I’m writing this entry on the 13th of December, exactly 9 years ago did my wife and I touched down on American ground and I started my life in the U.S. This would call for another long, long post, but for now, fittingly in-the-moment, just an observation around cultural differences, one of my favorite topics.
Here is the thing. Robert Scoble wrote a blog post on his site and as so often, I read the blog post and some! of the many, many comments.
I want to respond, but it gets too complicated and I find myself writing a whole post myself, not for link bait but because I feel inspired and challenged and have some more thoughts about this then would fit into a little comment box.

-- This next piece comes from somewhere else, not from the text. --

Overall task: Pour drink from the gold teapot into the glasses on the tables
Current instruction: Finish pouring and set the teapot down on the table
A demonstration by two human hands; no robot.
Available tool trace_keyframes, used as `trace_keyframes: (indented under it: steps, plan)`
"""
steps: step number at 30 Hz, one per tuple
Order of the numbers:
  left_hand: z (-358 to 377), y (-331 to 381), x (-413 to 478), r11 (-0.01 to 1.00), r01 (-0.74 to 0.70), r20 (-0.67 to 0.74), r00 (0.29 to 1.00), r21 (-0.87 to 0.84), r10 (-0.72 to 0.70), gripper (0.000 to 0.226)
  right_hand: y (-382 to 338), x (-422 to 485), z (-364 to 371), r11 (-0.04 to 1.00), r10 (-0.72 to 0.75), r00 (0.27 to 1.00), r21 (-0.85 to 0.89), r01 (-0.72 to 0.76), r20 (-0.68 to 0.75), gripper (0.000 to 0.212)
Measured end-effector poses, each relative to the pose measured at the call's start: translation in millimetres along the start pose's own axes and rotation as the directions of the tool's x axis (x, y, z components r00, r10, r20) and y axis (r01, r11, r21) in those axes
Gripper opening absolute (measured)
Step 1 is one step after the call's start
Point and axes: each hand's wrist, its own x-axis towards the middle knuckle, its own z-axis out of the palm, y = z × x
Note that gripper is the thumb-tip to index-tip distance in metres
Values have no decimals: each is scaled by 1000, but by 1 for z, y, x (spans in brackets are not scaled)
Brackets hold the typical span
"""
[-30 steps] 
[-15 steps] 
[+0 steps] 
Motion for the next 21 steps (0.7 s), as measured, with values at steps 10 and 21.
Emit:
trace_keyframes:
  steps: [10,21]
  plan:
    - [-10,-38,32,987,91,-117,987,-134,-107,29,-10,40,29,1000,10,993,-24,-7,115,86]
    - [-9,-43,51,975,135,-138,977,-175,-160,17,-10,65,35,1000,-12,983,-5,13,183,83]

First, go over to Robert’s site and read his entry, so you know what I’m talking about.
Mr. Scoble is upset that tech startup companies don’t use the latest and greatest tools to communicate and present themselves.
Seems straightforward and I feel for him. I don’t have any experiences with tech startups but his claims on his site seem fair and I would make the same argument. Of course it’s his passion that makes him successful and passion can lead to emotional overcommunicating… i.E.: being too harsh.
I often find myself in the same spot. That’s cool, we live, we learn.
The interesting thing that I want to bring up is the cultural differences. Not the technical aspect of this. Some commentators pointed out that Twitter doesn’t do at all the same wonders it does here in the U.S. Makes sense to.
But, what I want to talk about is the fact that here in the U.S. you seem to only be able to succeed with ‘hustle’. It brought Gary V. success. In his book he proposes working insane hours to connect with people. That is the name of the game in the U.S. I remember entering the workforce almost 9 years ago and was greeted by a zeal, passion and willingness to work long and hard that took me by surprise and shock. Especially since in the corporate realm this not always lead to success, and more often to mediocrity.
In Europe things are different. Of course, the more our world moves to an American Corporate model, the more the American coined term: ‘Bigger, Better, Faster, More’ is the only way to play. I had to learn this living here. First I rebelled in the corporate world. Now I own my own business and work like a crazy American to try to stay afloat, feed my family and build a brand. Welcome home Honey, I’ve landed.
One of the beautiful things about life in Europe is that it’s still somewhat balanced. Not everyone, hustles, works insane hours, heck those people have lifes. Sure, there are downsides to this European life. People settle. They don’t life their passion every hour of their day. But some of them have hobbies, have knowledge and experience in other things than just their “business”.
I wonder if Americans who are upset about Europeans and their relaxed attitude aren’t a bit jealous. It seems that Europeans might not crush it as hard, but they live more holistic lifes. Enjoy life a bit more, have hobbies.
I sure can get jealous every now and then. I wish I could slow down, wouldn’t have to hustle all the time. Could work just be work sometimes and … perhaps, have a hobby that I don’t feel the instant urge to monetize all the time. Just for the heck of it.
Of course I’m not implying if Mr. Scoble did things right or wrong. I just wanted to throw my thoughts and emotions out there that I had after reading one of those typical “cultural misunderstanding moments”.